BW: And were there morale issues for someone like yourself in terms of knowing that your, as you said earlier, your work, you don’t take possession of your work once you hand it to the Senator, he wants to -

EK: It’s his call, yes. No, it wasn’t a morale issue for me. The internal stuff, I didn’t pay much attention to it, because you can’t spend twenty-three years in the army and go through three wars and be worried about what thirty-year olds and twenty-year old [staffers] are arguing about, I couldn’t have cared less. It didn’t bother me, it just didn’t play on my scheme. But in terms of morale [ ], I would get, you’d get frustrated because Mitchell, I liked him and I thought I understood him – [I was five years older than him] – but there were times when trying to dredge it up, you got frustrated, what in the hell does he want, you know? And the answer was, get him what you know, that’s what I resolved [what to do] was, give him what you know, give him what you have, and then let him do what he wants with it, and don’t get frustrated because he doesn’t tell you where he wants to go, because he did that. [My job was to give him my best advice and counsel].

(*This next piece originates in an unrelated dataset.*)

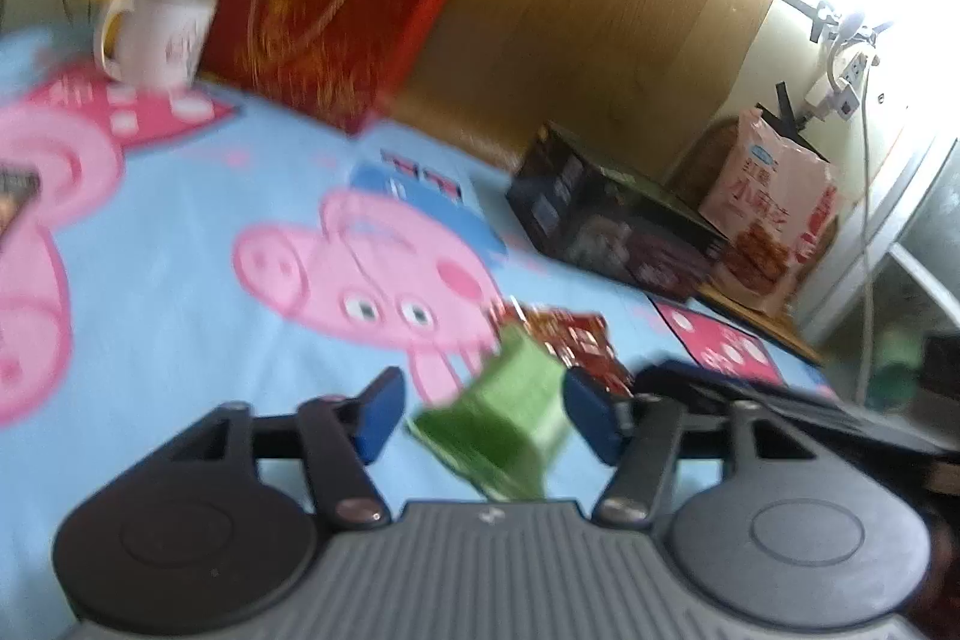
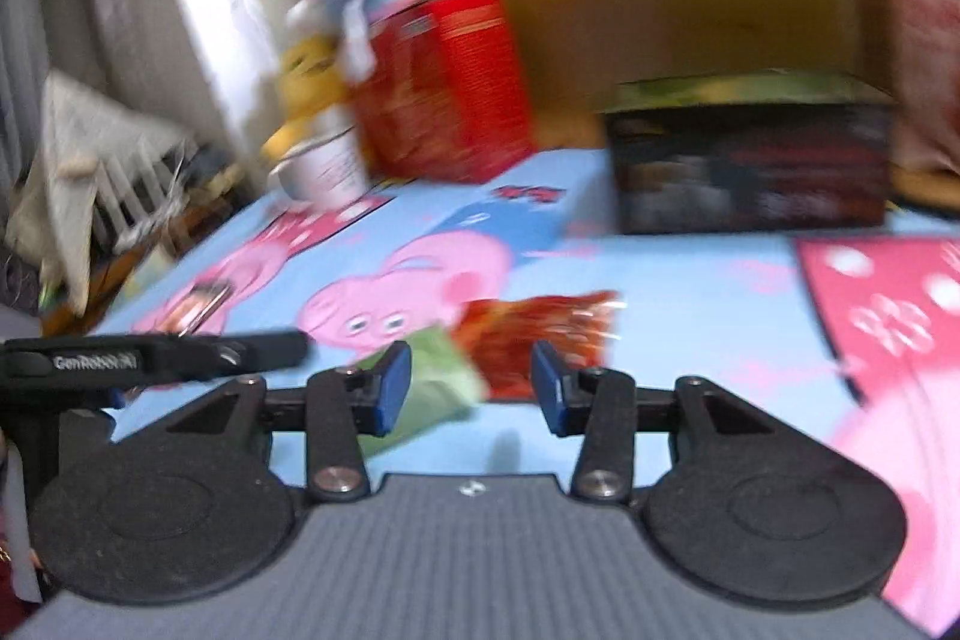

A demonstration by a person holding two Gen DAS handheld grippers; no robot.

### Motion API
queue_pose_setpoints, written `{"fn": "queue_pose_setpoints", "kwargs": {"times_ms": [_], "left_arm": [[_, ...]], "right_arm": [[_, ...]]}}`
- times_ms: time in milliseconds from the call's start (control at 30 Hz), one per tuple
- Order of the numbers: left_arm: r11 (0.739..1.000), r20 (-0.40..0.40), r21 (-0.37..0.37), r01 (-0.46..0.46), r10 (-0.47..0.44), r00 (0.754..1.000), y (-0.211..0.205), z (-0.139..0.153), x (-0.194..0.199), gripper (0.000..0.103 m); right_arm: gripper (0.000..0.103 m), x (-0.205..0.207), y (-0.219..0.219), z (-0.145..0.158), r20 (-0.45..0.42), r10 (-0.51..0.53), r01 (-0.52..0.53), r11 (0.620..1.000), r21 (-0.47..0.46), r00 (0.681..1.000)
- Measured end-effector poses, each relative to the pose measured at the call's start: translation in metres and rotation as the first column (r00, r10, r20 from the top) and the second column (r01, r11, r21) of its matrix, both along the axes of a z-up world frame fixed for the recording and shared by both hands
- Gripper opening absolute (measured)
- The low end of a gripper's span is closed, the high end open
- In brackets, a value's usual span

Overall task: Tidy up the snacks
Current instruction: 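Grasp the light green square packet with the left gripper, then carry the green packet into the black box and release it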

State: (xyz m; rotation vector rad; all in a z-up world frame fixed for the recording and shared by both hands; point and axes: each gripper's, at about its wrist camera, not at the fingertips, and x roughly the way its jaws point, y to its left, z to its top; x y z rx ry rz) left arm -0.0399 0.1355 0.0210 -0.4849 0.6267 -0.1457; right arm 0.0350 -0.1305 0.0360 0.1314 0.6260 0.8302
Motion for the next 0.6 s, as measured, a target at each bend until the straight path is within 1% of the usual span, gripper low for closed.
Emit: {"fn": "queue_pose_setpoints", "kwargs": {"times_ms": [33,100,133,167,200,233,267,300,333,400,433,533,600], "left_arm": [[0.999,-0.014,-0.043,0.012,-0.012,1.000,0.002,-0.003,-0.002,0.050],[0.995,-0.033,-0.102,0.012,-0.015,0.999,0.006,-0.007,-0.002,0.050],[0.993,-0.046,-0.116,0.006,-0.011,0.999,0.008,-0.010,-0.001,0.050],[0.992,-0.063,-0.124,0.001,-0.009,0.998,0.010,-0.013,0.001,0.050],[0.990,-0.078,-0.138,0.003,-0.014,0.997,0.011,-0.017,0.003,0.049],[0.989,-0.068,-0.148,0.002,-0.012,0.998,0.010,-0.018,0.002,0.049],[0.988,-0.068,-0.155,0.009,-0.019,0.998,0.009,-0.018,0.003,0.046],[0.986,-0.071,-0.163,0.020,-0.032,0.997,0.007,-0.018,0.005,0.043],[0.985,-0.077,-0.169,0.028,-0.042,0.996,0.005,-0.018,0.008,0.043],[0.986,-0.071,-0.161,0.053,-0.065,0.995,-0.002,-0.016,0.011,0.043],[0.984,-0.062,-0.158,0.082,-0.093,0.994,-0.008,-0.014,0.012,0.043],[0.980,-0.059,-0.122,0.159,-0.167,0.984,-0.030,-0.011,0.017,0.043],[0.969,-0.068,-0.105,0.224,-0.232,0.970,-0.050,-0.012,0.022,0.043]], "right_arm": [[0.047,0.003,0.010,0.001,0.009,0.012,-0.011,1.000,-0.025,1.000],[0.047,0.014,0.021,-0.002,0.001,0.011,-0.011,0.999,-0.052,1.000],[0.047,0.023,0.025,-0.007,-0.026,0.005,-0.006,0.998,-0.058,1.000],[0.046,0.032,0.028,-0.014,-0.071,0.006,-0.010,0.998,-0.055,0.997],[0.045,0.036,0.025,-0.018,-0.098,0.026,-0.029,0.999,-0.022,0.995],[0.043,0.037,0.024,-0.021,-0.138,0.050,-0.050,0.999,0.006,0.989],[0.040,0.031,0.024,-0.021,-0.155,0.070,-0.068,0.998,0.018,0.985],[0.040,0.025,0.024,-0.022,-0.164,0.098,-0.095,0.995,0.027,0.982],[0.040,0.016,0.021,-0.022,-0.160,0.114,-0.111,0.993,0.027,0.981],[0.035,-0.001,0.016,-0.019,-0.136,0.123,-0.122,0.992,0.013,0.983],[0.035,-0.006,0.012,-0.017,-0.119,0.113,-0.114,0.993,-0.001,0.986],[0.038,-0.024,-0.012,-0.017,-0.116,0.106,-0.106,0.994,0.004,0.988],[0.045,-0.039,-0.029,-0.016,-0.082,0.086,-0.087,0.996,-0.019,0.993]]}}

Now with Daschle, it was a different game. Daschle would tell you nothing, and then wouldn’t get the game going, he wouldn’t – Mitchell would come back and say, yes, yes, or no, so it was a different game. But Mitchell was, to me, as I say, I’d get frustrated, and some of the staff would get extremely frustrated, because he wouldn’t give them what they wanted. The one that got mostly frustrated was Sarah Sewall. Sarah would write these long detailed memos telling him exactly what he ought to do, which was exactly what you didn’t tell George Mitchell, and he would read it and do what he wanted to do, because that’s where he was going to go. And she would get all frustrated and angry because he was not listening to her on Southeast Asia, which she was working [p/o]. But that would be [the same for] some of the ones in domestic [section], too, that they wanted to be the big players, and with Mitchell you were [always] staff, not a big player.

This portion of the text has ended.